[Start of Attachment]

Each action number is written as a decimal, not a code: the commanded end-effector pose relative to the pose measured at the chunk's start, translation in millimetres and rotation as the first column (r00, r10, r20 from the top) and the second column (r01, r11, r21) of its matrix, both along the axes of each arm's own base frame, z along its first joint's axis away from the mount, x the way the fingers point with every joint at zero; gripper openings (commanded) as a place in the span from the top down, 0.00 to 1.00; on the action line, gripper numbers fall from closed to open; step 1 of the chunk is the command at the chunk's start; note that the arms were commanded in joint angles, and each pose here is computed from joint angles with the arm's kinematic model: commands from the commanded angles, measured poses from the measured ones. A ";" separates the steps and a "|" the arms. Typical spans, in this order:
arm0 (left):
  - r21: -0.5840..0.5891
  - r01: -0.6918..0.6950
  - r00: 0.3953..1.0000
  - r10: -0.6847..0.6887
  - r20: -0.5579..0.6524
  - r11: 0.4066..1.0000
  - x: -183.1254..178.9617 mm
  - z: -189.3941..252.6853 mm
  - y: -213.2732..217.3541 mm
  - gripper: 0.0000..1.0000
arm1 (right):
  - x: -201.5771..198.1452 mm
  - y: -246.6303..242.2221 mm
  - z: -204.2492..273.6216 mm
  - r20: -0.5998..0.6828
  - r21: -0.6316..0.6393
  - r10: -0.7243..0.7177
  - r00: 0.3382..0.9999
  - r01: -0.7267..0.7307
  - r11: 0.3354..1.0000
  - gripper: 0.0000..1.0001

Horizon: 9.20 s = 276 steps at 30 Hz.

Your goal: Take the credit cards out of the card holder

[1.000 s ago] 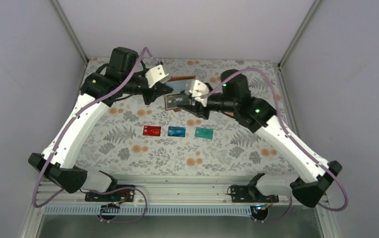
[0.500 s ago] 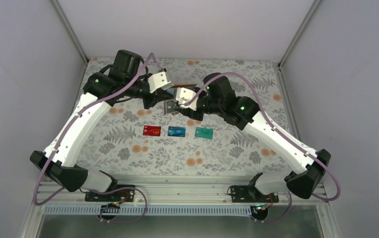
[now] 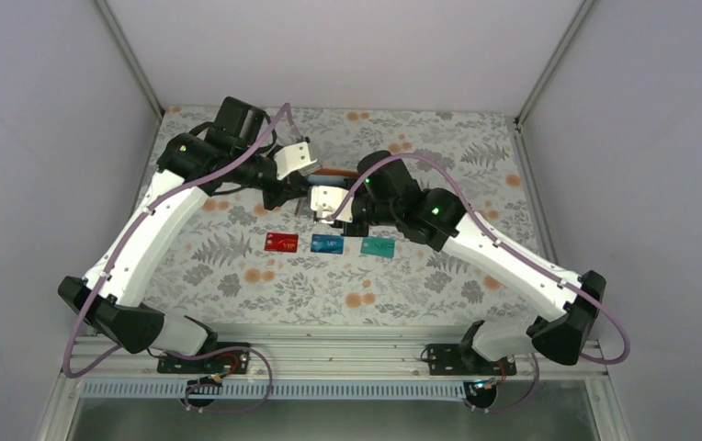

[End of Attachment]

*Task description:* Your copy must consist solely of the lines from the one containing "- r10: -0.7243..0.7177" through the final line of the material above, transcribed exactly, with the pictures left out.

*Answer:*
  - r10: -0.7243..0.7177
  - r00: 0.3382..0.9999
  - r01: -0.7267..0.7307
  - r11: 0.3354..1.0000
  - gripper: 0.0000..1.0001

Horizon: 9.20 s = 276 steps at 30 Hz.

Your goal: Take the credit cards out of the card holder

[1.000 s ago] 
[0.500 s ago] 
[now] 

This exercise has nothing more to it.